"""

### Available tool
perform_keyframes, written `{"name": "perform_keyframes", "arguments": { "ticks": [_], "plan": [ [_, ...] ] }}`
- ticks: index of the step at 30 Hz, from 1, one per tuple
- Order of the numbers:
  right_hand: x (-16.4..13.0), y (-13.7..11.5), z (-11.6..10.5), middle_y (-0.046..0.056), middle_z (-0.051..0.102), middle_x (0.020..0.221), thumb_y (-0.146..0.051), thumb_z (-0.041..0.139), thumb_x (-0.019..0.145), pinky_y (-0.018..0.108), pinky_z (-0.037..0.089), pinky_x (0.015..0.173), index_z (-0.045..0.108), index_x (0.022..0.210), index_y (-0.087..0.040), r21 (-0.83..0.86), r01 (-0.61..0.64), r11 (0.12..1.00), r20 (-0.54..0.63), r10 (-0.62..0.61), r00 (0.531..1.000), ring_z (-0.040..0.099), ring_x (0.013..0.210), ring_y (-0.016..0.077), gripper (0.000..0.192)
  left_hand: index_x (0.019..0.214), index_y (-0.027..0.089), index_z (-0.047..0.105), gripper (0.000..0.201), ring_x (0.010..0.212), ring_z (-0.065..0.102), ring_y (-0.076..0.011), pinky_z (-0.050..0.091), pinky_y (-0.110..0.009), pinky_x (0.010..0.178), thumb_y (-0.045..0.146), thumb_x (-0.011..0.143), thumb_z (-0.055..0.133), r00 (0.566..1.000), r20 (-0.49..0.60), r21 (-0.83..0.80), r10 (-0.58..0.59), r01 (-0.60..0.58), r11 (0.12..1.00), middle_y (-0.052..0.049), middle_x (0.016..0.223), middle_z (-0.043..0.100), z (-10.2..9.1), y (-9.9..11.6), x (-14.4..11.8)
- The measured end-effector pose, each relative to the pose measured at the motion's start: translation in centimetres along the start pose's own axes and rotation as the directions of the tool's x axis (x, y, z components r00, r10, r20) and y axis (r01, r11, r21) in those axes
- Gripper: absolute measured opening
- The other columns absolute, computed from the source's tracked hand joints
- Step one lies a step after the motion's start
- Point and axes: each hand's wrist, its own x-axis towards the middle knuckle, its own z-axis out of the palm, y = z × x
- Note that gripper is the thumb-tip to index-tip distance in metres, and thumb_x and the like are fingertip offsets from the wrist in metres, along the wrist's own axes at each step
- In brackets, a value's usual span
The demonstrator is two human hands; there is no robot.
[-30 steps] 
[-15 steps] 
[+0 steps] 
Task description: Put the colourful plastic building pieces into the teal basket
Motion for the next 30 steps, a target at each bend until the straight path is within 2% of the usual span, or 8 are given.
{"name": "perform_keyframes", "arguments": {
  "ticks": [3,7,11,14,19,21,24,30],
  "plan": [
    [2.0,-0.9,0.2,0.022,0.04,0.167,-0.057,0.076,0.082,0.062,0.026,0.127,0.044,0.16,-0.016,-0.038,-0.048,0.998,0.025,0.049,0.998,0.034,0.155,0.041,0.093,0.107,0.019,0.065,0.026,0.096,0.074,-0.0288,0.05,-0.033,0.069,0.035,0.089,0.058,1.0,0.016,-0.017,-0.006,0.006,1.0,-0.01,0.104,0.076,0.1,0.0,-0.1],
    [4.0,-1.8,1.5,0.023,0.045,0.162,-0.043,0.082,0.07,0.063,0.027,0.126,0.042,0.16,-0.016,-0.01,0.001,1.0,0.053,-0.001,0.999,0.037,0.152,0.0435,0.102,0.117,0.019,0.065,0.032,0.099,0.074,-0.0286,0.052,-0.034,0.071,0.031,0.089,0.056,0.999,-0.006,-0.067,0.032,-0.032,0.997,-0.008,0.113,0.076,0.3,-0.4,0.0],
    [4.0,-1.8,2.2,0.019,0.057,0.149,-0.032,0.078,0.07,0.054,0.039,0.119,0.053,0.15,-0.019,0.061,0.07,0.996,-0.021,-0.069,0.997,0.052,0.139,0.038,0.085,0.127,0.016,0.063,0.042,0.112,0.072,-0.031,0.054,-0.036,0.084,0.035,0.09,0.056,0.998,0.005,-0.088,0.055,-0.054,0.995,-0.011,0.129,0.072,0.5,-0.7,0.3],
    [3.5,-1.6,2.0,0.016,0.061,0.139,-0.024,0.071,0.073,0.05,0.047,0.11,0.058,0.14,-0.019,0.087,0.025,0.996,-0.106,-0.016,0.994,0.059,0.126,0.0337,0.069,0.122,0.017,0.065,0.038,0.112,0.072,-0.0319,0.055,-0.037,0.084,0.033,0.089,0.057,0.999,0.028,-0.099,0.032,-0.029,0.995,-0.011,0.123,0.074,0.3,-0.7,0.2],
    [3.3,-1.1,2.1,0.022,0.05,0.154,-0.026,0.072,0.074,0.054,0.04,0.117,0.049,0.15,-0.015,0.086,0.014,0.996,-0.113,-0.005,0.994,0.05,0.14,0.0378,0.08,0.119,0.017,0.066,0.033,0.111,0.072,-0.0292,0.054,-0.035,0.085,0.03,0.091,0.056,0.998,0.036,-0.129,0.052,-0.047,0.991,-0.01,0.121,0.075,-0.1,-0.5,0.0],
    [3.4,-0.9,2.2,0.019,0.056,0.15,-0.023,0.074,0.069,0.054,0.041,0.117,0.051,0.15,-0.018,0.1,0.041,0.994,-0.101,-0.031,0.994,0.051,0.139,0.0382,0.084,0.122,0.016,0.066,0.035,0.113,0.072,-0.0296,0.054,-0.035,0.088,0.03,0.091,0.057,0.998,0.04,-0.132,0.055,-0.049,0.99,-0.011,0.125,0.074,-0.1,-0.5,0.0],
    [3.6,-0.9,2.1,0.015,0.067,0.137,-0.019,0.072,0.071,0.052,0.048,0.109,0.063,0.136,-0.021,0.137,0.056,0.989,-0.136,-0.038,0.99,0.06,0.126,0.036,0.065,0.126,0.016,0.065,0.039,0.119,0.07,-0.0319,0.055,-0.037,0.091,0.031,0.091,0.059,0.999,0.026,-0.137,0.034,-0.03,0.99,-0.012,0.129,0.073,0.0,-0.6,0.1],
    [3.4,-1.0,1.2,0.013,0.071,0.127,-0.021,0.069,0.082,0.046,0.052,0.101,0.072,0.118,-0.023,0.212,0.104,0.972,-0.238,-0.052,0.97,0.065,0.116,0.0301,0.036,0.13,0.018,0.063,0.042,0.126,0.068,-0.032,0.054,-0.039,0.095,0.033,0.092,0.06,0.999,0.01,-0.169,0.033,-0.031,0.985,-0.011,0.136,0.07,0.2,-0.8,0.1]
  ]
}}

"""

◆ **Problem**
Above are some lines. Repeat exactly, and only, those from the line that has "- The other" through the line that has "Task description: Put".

◆ **Response to the task**
- The other columns absolute, computed from the source's tracked hand joints
- Step one lies a step after the motion's start
- Point and axes: each hand's wrist, its own x-axis towards the middle knuckle, its own z-axis out of the palm, y = z × x
- Note that gripper is the thumb-tip to index-tip distance in metres, and thumb_x and the like are fingertip offsets from the wrist in metres, along the wrist's own axes at each step
- In brackets, a value's usual span
The demonstrator is two human hands; there is no robot.
[-30 steps] 
[-15 steps] 
[+0 steps] 
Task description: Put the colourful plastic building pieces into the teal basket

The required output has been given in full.